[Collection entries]
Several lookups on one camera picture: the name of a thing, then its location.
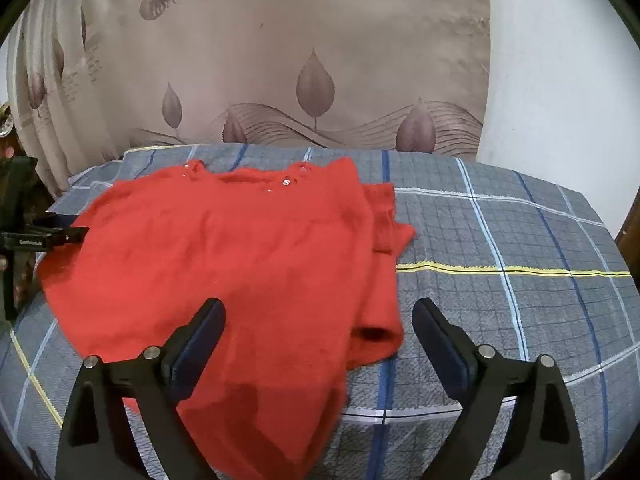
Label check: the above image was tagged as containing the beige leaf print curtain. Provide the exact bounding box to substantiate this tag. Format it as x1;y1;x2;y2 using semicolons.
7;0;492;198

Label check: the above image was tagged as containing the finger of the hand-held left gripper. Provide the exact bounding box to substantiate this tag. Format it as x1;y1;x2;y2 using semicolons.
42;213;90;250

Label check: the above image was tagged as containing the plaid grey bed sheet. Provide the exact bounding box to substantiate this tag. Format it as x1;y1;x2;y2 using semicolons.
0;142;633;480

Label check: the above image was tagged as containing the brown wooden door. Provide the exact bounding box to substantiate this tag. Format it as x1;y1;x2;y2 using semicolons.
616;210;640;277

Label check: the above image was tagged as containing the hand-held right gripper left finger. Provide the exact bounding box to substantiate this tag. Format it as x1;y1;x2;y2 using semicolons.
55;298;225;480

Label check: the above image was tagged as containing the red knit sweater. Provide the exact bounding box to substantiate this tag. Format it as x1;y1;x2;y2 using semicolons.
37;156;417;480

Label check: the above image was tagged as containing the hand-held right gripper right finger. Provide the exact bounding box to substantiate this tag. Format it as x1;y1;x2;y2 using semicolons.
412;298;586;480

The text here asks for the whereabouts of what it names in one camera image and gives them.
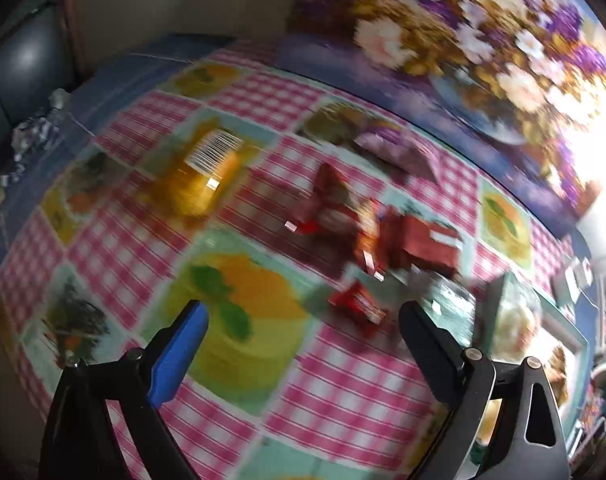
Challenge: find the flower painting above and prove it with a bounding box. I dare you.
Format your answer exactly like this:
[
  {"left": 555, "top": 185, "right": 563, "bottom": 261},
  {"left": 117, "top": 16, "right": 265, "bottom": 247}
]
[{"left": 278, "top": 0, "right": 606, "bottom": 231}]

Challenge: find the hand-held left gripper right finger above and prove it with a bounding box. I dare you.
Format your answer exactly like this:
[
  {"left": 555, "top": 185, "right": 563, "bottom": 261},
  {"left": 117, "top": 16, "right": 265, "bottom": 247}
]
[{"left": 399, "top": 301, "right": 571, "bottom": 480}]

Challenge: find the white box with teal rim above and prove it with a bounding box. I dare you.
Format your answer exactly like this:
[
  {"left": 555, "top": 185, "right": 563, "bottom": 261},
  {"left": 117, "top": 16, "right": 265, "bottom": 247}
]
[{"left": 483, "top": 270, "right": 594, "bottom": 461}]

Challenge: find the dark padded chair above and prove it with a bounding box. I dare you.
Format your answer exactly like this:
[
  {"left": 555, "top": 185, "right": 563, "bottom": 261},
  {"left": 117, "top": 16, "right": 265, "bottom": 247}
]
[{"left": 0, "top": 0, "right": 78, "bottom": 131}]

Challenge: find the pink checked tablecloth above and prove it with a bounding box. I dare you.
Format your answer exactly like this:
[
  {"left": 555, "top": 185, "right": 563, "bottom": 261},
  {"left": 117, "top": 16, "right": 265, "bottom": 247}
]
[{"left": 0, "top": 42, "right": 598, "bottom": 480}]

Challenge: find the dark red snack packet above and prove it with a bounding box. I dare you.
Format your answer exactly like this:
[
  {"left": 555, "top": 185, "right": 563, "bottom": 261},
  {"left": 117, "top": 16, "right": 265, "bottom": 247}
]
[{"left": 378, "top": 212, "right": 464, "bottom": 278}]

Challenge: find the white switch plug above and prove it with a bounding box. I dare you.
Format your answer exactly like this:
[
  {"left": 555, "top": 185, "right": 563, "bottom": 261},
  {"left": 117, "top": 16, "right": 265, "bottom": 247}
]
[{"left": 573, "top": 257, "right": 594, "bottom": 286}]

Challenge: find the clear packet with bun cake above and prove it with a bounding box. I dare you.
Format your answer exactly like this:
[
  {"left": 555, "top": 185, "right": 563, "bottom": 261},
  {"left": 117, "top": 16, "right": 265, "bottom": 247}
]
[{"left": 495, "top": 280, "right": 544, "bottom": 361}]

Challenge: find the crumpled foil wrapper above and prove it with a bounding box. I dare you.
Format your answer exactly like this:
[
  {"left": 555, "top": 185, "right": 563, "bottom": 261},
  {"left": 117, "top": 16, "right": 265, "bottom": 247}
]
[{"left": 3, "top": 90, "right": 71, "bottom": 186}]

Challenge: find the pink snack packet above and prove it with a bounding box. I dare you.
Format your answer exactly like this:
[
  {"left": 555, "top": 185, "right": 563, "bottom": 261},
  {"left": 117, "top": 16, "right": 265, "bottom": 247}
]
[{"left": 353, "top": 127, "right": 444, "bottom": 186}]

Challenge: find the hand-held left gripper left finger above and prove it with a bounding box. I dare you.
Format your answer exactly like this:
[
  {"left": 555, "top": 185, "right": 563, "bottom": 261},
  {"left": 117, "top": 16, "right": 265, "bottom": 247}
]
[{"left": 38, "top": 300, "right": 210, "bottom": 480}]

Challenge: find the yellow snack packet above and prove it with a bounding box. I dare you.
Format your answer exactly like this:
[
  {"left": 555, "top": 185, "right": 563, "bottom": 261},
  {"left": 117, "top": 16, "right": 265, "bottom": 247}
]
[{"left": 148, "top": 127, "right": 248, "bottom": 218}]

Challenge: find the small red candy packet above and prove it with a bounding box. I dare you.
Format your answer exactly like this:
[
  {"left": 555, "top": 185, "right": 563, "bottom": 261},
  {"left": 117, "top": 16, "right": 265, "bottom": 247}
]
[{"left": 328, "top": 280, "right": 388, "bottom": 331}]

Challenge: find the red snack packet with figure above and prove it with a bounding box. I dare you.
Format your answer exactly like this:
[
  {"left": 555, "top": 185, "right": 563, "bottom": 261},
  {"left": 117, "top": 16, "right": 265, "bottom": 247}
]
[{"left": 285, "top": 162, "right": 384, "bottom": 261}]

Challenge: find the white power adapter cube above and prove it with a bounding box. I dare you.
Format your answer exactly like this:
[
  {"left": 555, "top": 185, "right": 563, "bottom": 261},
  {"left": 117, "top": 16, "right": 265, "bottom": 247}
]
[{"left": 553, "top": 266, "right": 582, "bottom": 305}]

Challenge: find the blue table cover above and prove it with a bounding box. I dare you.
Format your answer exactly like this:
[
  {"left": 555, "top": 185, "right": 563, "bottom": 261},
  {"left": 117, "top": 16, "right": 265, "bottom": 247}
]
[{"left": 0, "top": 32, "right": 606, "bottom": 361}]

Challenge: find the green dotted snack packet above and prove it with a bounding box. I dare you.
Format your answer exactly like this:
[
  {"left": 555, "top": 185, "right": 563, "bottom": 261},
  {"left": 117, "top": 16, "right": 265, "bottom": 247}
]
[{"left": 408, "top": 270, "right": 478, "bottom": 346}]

...

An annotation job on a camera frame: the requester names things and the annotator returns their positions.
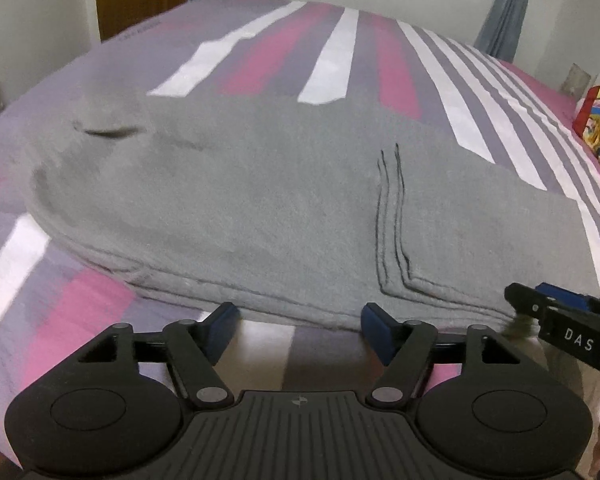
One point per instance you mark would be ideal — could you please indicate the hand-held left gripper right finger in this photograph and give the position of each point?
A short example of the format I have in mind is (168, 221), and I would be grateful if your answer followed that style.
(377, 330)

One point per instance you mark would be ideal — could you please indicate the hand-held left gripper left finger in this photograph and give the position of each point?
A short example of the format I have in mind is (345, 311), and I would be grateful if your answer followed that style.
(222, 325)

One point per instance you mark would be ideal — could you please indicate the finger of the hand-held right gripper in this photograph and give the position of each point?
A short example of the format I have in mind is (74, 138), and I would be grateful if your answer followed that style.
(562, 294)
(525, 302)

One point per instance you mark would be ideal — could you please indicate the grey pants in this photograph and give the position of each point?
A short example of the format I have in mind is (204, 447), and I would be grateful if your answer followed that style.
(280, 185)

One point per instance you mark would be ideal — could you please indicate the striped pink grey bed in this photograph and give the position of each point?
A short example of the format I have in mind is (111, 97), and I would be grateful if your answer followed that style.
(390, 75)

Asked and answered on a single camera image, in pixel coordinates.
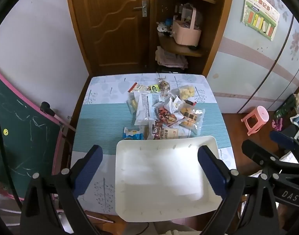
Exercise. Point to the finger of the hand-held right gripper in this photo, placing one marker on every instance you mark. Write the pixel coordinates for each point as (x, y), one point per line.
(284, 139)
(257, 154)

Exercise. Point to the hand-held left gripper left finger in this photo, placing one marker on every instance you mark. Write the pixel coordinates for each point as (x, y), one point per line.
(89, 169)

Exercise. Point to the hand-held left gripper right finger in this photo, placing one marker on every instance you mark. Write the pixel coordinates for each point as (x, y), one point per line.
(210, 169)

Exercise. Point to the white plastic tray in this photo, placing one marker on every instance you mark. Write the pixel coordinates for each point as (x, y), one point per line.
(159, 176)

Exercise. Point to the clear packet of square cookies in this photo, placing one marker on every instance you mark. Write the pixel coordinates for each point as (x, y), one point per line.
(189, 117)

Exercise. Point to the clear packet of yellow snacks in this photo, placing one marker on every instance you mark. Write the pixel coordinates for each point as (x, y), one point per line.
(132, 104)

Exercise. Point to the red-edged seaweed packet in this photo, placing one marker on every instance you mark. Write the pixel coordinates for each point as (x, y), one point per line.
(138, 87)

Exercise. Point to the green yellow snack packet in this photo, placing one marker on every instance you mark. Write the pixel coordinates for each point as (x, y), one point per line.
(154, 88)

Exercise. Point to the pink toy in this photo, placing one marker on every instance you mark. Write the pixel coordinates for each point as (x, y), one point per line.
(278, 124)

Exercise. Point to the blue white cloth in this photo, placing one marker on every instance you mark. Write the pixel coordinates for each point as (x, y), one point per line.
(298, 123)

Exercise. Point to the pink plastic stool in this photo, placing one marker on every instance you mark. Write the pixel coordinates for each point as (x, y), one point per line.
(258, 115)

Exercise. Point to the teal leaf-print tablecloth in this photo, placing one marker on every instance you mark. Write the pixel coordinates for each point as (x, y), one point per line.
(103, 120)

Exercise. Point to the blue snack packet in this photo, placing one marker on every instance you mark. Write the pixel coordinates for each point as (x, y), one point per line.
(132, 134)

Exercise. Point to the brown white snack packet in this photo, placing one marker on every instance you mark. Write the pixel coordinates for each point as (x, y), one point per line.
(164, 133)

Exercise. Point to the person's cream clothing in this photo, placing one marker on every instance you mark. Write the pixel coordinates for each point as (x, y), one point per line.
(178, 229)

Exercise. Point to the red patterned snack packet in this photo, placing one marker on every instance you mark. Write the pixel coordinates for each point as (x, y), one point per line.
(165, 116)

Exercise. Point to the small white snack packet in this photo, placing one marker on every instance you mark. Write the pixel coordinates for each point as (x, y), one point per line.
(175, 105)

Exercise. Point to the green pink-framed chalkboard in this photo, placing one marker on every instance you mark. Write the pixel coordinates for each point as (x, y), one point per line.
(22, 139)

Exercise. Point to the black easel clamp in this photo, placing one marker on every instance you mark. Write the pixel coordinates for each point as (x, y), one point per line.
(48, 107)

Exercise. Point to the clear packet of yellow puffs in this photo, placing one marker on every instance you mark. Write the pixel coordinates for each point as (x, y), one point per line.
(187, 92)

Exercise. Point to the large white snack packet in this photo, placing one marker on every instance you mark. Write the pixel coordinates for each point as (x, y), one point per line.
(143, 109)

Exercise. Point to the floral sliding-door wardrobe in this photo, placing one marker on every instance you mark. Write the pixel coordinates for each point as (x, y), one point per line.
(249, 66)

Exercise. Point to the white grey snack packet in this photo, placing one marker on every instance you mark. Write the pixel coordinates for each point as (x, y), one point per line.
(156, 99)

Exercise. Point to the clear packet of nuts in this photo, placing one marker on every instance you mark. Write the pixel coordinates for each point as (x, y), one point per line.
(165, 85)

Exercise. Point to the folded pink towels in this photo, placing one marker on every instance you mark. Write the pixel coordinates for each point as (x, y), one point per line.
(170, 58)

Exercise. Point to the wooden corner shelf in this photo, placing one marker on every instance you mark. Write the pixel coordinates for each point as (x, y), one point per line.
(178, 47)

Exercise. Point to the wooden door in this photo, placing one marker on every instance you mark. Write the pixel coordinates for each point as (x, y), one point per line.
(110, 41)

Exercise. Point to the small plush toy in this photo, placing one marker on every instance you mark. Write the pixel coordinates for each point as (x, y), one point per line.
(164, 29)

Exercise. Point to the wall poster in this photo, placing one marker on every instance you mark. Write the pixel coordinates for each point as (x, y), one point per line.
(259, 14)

--

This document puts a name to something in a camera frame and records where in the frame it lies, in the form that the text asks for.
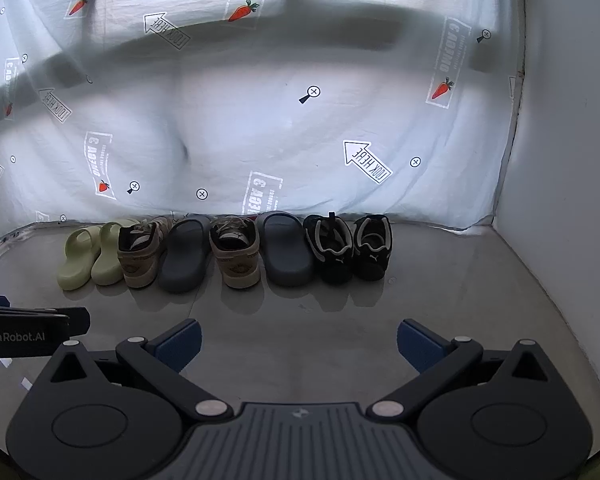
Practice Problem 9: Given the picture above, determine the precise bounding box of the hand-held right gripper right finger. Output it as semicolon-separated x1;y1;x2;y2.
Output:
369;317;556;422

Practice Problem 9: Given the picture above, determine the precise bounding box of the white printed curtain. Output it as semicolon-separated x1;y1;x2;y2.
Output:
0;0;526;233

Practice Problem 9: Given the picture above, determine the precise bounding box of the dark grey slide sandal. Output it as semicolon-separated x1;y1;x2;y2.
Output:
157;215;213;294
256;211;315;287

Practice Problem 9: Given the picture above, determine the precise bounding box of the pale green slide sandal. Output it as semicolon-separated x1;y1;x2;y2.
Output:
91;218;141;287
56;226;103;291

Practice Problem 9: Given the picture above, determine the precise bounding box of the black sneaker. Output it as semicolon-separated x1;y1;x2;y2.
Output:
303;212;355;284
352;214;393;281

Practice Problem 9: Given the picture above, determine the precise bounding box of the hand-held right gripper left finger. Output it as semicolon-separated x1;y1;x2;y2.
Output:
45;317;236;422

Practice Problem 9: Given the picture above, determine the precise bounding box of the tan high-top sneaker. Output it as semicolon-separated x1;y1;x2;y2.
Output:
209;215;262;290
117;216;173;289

[Instructions for the task] Pick out the lines above that hold the string "text" and show them.

[Problem solution]
The text here asks for the whereabouts of what it names in one camera image and gives them.
This document puts a name to something in a camera frame and records where in the frame it lies, in the form that the text asks for.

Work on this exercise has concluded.